Exercise requirements => No output is needed beyond the number of lines in the listing that contain the word "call".
|---|
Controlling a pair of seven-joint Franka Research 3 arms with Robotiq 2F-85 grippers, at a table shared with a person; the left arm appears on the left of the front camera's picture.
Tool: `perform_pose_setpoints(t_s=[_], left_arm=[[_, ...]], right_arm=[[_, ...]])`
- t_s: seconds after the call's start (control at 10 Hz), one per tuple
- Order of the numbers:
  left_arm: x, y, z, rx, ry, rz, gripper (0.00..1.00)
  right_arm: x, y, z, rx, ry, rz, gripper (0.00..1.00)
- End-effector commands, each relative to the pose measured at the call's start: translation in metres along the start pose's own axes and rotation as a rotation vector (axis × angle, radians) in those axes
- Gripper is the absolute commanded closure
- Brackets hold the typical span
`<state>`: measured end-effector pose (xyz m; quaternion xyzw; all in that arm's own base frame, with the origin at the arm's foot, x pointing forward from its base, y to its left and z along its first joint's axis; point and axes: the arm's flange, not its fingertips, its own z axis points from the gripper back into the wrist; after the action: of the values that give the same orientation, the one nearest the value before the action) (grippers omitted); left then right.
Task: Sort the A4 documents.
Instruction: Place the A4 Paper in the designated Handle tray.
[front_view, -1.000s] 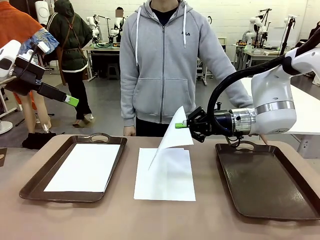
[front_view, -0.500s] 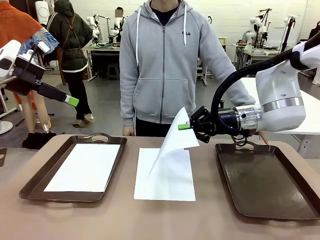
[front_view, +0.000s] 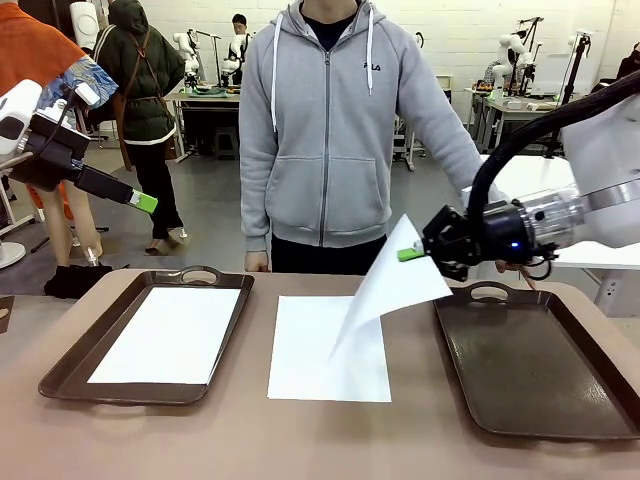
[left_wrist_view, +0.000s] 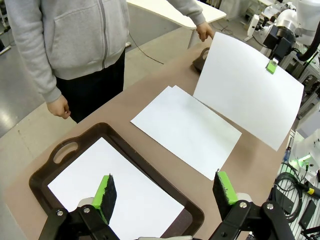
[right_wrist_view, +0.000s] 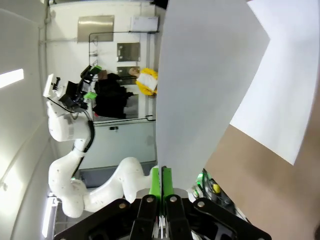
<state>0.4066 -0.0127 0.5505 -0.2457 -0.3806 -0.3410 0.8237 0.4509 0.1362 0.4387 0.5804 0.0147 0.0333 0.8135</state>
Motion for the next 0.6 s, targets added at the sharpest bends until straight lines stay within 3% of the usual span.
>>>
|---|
Task solution => 2